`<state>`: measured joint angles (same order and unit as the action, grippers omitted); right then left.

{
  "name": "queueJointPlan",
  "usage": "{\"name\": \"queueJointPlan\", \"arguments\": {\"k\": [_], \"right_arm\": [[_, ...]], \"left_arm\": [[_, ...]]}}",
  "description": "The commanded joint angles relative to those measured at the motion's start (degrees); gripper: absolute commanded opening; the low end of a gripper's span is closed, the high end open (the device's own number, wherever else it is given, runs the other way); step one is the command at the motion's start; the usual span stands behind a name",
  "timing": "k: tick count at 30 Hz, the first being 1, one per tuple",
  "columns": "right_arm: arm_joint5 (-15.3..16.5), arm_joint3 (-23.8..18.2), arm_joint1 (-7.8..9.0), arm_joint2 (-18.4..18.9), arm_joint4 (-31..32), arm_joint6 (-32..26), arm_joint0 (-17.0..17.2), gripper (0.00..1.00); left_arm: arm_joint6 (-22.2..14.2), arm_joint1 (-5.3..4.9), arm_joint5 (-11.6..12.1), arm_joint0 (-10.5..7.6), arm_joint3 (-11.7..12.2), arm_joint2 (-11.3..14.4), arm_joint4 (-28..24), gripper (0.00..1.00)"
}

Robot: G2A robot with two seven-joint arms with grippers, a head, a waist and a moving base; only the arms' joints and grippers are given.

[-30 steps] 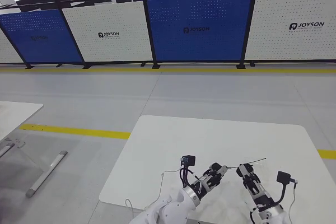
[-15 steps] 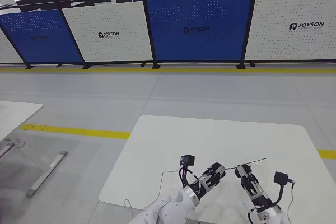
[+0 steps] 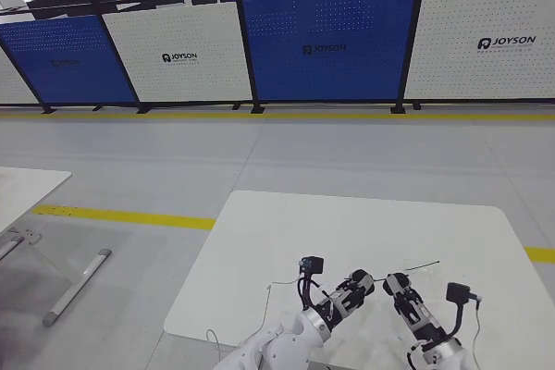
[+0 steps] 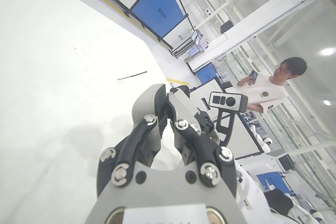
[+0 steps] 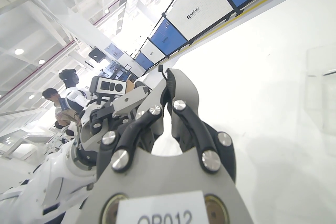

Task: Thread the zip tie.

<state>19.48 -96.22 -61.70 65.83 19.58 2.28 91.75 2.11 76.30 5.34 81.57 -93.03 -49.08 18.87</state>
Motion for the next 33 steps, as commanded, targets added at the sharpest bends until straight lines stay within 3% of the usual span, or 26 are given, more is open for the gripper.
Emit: {"name": "queueJointPlan", "arguments": {"k": [1, 4, 5, 7, 11, 14, 19, 29, 33], "right_arm": [[0.0, 0.14, -0.01, 0.04, -0.36, -0.32, -0.14, 0.26], [0.0, 0.27, -0.03, 0.04, -0.76, -0.69, -0.29, 0.49], [0.0, 0.26, -0.04, 0.02, -1.01, -0.84, -0.34, 0.49], [0.0, 0.14, -0.04, -0.02, -1.66, -1.36, -0.5, 0.8], [0.0, -0.52, 0.09, 0.21, -2.0, -1.73, -0.31, 1.0], [0.0, -1.48, 0.27, 0.77, -1.98, -1.46, 0.25, 1.0], [0.0, -3.14, 0.74, 2.52, -2.83, -1.07, 2.11, 1.0], [0.0, -3.14, 0.74, 2.52, -2.83, -1.07, 2.11, 1.0], [0.0, -3.1, 0.77, 3.22, 0.94, -1.64, 1.4, 1.0]], "left_arm": [[0.04, 0.0, -0.03, 0.04, 0.01, -0.04, -0.02, 0.0], [0.17, 0.01, -0.13, 0.02, 0.19, -0.18, -0.18, 0.0], [0.21, 0.03, -0.17, -0.01, 0.28, -0.23, -0.3, 0.0], [0.28, 0.08, -0.23, -0.17, 0.58, -0.35, -0.89, 0.0], [0.57, 0.21, 0.22, -0.26, 0.7, -0.53, -2.48, 0.0], [0.48, 0.33, 1.11, -0.17, 0.51, -1.03, -5.66, 0.0], [-2.97, 0.36, 2.16, -0.85, 0.47, -2.69, -12.94, 0.0], [-3.21, 0.34, 1.83, -0.84, 0.21, -2.81, -13.16, 0.0], [-4.15, 0.42, 2.05, -0.08, 0.1, -4.0, -19.87, 0.0]]}}
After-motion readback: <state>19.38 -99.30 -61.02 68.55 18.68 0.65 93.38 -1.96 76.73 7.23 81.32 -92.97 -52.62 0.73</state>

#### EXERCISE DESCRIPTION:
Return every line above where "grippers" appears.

#### OUTPUT OF THE EXERCISE:
`<state>`: measured joint angles (same order and unit as the action, grippers omitted); right then left.
Robot: G2A robot with two seven-joint arms with grippers, a head, a waist and a moving base; only the arms' joints and grippers are given.

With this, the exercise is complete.